Our second perspective is that the biggest problem isn’t the energy sector, but something
entirely different. For instance a while ago it came to light how big of an impact the meat
industry has on CO2 emissions across the world, because of how many acres of land
espescially cows need to be fed and kept. Examples like this lead us to believe that the
fossil fuel industrie probably isn’t the biggest threat to the rappid climate change
happening right now.

## Dataset and Preprocessing

We did not preprocess the dataset "Energy data 1990 - 2020.csv" in any way.

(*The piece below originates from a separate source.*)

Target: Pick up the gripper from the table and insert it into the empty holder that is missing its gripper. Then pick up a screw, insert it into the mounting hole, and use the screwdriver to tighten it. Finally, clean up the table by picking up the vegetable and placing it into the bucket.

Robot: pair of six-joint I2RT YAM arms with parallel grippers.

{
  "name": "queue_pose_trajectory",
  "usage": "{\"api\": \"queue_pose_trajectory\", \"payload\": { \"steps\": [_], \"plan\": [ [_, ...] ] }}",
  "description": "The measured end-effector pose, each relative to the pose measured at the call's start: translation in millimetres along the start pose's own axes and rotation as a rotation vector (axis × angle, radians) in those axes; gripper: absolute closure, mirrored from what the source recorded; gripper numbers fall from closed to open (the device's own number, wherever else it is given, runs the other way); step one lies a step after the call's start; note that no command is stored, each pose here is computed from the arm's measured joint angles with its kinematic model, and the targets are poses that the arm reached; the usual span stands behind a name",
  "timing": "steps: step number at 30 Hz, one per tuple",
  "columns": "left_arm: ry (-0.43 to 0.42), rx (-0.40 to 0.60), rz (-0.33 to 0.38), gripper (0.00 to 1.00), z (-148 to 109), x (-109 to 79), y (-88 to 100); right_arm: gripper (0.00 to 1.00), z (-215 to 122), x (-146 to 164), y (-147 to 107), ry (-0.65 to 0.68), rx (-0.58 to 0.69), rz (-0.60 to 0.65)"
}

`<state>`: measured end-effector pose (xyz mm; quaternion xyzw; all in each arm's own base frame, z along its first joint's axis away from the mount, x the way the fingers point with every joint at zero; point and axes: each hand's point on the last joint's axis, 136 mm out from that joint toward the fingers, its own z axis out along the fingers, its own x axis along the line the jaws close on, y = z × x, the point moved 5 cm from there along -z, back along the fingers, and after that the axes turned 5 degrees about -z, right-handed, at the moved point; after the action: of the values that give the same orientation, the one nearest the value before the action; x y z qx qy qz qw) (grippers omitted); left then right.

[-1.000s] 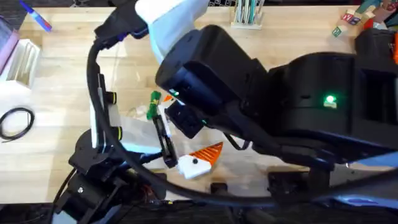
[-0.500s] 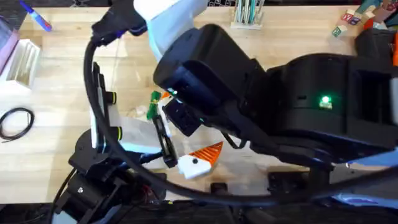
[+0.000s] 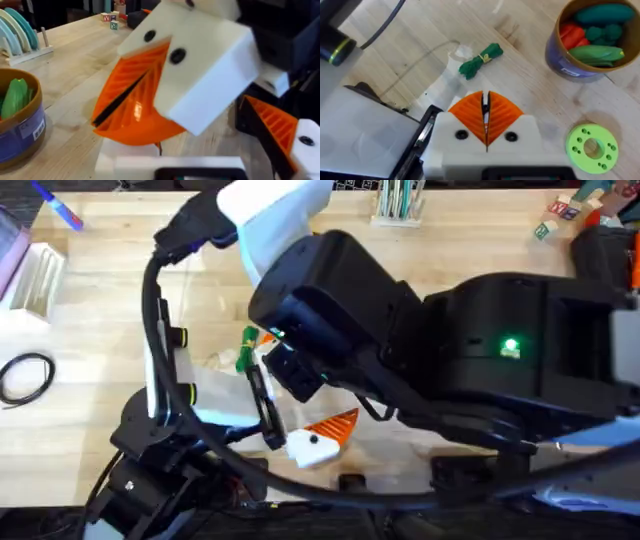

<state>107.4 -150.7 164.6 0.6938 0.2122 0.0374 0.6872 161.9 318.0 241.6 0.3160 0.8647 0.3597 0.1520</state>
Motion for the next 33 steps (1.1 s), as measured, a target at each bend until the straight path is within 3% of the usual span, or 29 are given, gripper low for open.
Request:
{"api": "queue_pose_trajectory", "payload": {
  "steps": [30, 31, 33],
  "plan": [
    [-0.004, 0.001, -0.008, 0.014, 0.0, -0.5, -0.2, 0.997, -3.7, 1.2, -5.6, 0.024, 0.029, -0.013],
    [-0.004, 0.001, -0.008, 0.014, 0.0, -0.5, -0.2, 0.990, -3.7, 1.2, -5.6, 0.024, 0.029, -0.013],
    [-0.003, 0.001, -0.008, 0.014, 0.0, -0.3, -0.1, 0.886, -3.7, 1.7, -6.0, 0.028, 0.031, -0.014]
  ]
}}
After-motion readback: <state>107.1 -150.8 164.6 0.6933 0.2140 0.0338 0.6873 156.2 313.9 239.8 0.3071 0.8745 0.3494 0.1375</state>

However, we did preprocess the dataset "historical_emissions.csv" and saved the result as "historical_emissions (cleanest).csv". The preprocessing of this dataset went as follows:

We removed all columns that only had one unique value. We also merged all rows that contained data about the same year but about different countries by summing up the CO2 emissions, so that we now had data about the global CO2 emissions instead of emissions of individual countries. Furthermore, we reorganised the data in a way that resembles a transposition: The original data had a unique column for every year, and had one column for all sectors with the value of that column for any row being the name of the sector about which that row contained data. But after our transformation, the dataset had one unique column for every sector, and had one column for all years with the value of that column for any row being the year about which that row contained data. Lastly, We merged the sectors "Energy" and "Electricity/Heat" by summing up their CO2 emission, because those sectors both belong to the energy production sector, which is the sector that we are interested in. We did all this preprocessing with the code displayed below:

In [1]:
"""
CODE USED FOR PREPROCESSING:


df2 = pd.read_csv('historical_emissions.csv')

X = range(1990, 2020)
sectors = list(df2['Sector'].unique())

sector_dict = {}

for sector in sectors:
    if sector != 'Electricity/Heat':
        sector_dict[sector] = []

        for i in X:
            if sector != 'Energy':
                total_sector_emission = df2[df2['Sector'] == sector][f"{i}"].sum()
                sector_dict[sector].append(total_sector_emission)
            else:
                total_energy_emission = df2[df2['Sector'] == sector][f"{i}"].sum()
                total_elec_heat_emission = df2[df2['Sector'] == 'Electricity/Heat'][f"{i}"].sum()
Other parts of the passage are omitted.